▸ Task details: Give back all the data below exactly as it is shown.

▸ Input data:
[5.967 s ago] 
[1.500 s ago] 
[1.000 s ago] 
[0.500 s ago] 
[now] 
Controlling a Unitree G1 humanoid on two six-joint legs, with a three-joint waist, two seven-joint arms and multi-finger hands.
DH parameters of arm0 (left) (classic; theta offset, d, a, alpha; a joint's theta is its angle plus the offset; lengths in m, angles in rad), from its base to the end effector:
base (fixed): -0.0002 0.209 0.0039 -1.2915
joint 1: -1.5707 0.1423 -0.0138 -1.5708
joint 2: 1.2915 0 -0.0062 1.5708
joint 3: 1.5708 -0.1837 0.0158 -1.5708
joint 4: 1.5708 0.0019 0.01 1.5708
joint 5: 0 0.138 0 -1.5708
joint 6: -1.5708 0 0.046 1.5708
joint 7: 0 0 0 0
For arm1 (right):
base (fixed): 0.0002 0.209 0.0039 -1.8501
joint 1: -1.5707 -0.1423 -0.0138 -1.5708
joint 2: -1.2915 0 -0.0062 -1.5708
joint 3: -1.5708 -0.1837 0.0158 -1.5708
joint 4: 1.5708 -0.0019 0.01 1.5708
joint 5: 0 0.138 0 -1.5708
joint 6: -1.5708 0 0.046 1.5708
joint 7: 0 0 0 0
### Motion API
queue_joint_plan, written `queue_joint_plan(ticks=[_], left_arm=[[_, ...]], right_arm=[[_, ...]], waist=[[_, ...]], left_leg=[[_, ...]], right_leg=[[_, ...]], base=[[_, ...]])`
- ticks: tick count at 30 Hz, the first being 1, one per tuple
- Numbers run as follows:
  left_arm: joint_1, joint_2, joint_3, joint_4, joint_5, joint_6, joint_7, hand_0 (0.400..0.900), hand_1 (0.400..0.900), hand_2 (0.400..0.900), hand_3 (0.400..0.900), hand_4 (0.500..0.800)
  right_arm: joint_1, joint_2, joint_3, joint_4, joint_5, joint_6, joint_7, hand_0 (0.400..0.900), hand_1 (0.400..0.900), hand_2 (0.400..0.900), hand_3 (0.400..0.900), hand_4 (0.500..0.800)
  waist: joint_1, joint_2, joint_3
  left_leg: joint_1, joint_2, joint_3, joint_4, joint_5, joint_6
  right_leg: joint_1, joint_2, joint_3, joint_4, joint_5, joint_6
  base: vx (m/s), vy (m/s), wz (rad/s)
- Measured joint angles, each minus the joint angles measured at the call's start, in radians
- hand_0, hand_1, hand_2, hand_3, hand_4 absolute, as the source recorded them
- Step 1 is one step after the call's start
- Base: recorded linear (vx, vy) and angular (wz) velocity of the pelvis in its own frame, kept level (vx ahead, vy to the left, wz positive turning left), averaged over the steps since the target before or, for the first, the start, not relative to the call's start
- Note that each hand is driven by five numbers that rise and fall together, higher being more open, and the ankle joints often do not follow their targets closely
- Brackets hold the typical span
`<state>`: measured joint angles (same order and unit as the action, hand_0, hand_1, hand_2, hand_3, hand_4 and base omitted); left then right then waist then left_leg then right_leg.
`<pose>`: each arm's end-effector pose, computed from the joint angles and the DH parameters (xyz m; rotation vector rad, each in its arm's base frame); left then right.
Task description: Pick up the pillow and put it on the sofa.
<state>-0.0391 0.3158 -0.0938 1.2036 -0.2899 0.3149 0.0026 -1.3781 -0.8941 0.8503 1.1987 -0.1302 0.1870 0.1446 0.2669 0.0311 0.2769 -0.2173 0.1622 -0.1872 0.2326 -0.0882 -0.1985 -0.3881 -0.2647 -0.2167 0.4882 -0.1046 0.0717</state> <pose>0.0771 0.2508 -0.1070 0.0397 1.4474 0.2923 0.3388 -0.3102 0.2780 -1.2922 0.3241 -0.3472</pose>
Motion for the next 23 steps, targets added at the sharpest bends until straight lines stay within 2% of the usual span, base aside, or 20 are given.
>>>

▸ Written answer:
[5.967 s ago] 
[1.500 s ago] 
[1.000 s ago] 
[0.500 s ago] 
[now] 
Controlling a Unitree G1 humanoid on two six-joint legs, with a three-joint waist, two seven-joint arms and multi-finger hands.
DH parameters of arm0 (left) (classic; theta offset, d, a, alpha; a joint's theta is its angle plus the offset; lengths in m, angles in rad), from its base to the end effector:
base (fixed): -0.0002 0.209 0.0039 -1.2915
joint 1: -1.5707 0.1423 -0.0138 -1.5708
joint 2: 1.2915 0 -0.0062 1.5708
joint 3: 1.5708 -0.1837 0.0158 -1.5708
joint 4: 1.5708 0.0019 0.01 1.5708
joint 5: 0 0.138 0 -1.5708
joint 6: -1.5708 0 0.046 1.5708
joint 7: 0 0 0 0
For arm1 (right):
base (fixed): 0.0002 0.209 0.0039 -1.8501
joint 1: -1.5707 -0.1423 -0.0138 -1.5708
joint 2: -1.2915 0 -0.0062 -1.5708
joint 3: -1.5708 -0.1837 0.0158 -1.5708
joint 4: 1.5708 -0.0019 0.01 1.5708
joint 5: 0 0.138 0 -1.5708
joint 6: -1.5708 0 0.046 1.5708
joint 7: 0 0 0 0
### Motion API
queue_joint_plan, written `queue_joint_plan(ticks=[_], left_arm=[[_, ...]], right_arm=[[_, ...]], waist=[[_, ...]], left_leg=[[_, ...]], right_leg=[[_, ...]], base=[[_, ...]])`
- ticks: tick count at 30 Hz, the first being 1, one per tuple
- Numbers run as follows:
  left_arm: joint_1, joint_2, joint_3, joint_4, joint_5, joint_6, joint_7, hand_0 (0.400..0.900), hand_1 (0.400..0.900), hand_2 (0.400..0.900), hand_3 (0.400..0.900), hand_4 (0.500..0.800)
  right_arm: joint_1, joint_2, joint_3, joint_4, joint_5, joint_6, joint_7, hand_0 (0.400..0.900), hand_1 (0.400..0.900), hand_2 (0.400..0.900), hand_3 (0.400..0.900), hand_4 (0.500..0.800)
  waist: joint_1, joint_2, joint_3
  left_leg: joint_1, joint_2, joint_3, joint_4, joint_5, joint_6
  right_leg: joint_1, joint_2, joint_3, joint_4, joint_5, joint_6
  base: vx (m/s), vy (m/s), wz (rad/s)
- Measured joint angles, each minus the joint angles measured at the call's start, in radians
- hand_0, hand_1, hand_2, hand_3, hand_4 absolute, as the source recorded them
- Step 1 is one step after the call's start
- Base: recorded linear (vx, vy) and angular (wz) velocity of the pelvis in its own frame, kept level (vx ahead, vy to the left, wz positive turning left), averaged over the steps since the target before or, for the first, the start, not relative to the call's start
- Note that each hand is driven by five numbers that rise and fall together, higher being more open, and the ankle joints often do not follow their targets closely
- Brackets hold the typical span
`<state>`: measured joint angles (same order and unit as the action, hand_0, hand_1, hand_2, hand_3, hand_4 and base omitted); left then right then waist then left_leg then right_leg.
`<pose>`: each arm's end-effector pose, computed from the joint angles and the DH parameters (xyz m; rotation vector rad, each in its arm's base frame); left then right.
Task description: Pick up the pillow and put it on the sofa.
<state>-0.0391 0.3158 -0.0938 1.2036 -0.2899 0.3149 0.0026 -1.3781 -0.8941 0.8503 1.1987 -0.1302 0.1870 0.1446 0.2669 0.0311 0.2769 -0.2173 0.1622 -0.1872 0.2326 -0.0882 -0.1985 -0.3881 -0.2647 -0.2167 0.4882 -0.1046 0.0717</state> <pose>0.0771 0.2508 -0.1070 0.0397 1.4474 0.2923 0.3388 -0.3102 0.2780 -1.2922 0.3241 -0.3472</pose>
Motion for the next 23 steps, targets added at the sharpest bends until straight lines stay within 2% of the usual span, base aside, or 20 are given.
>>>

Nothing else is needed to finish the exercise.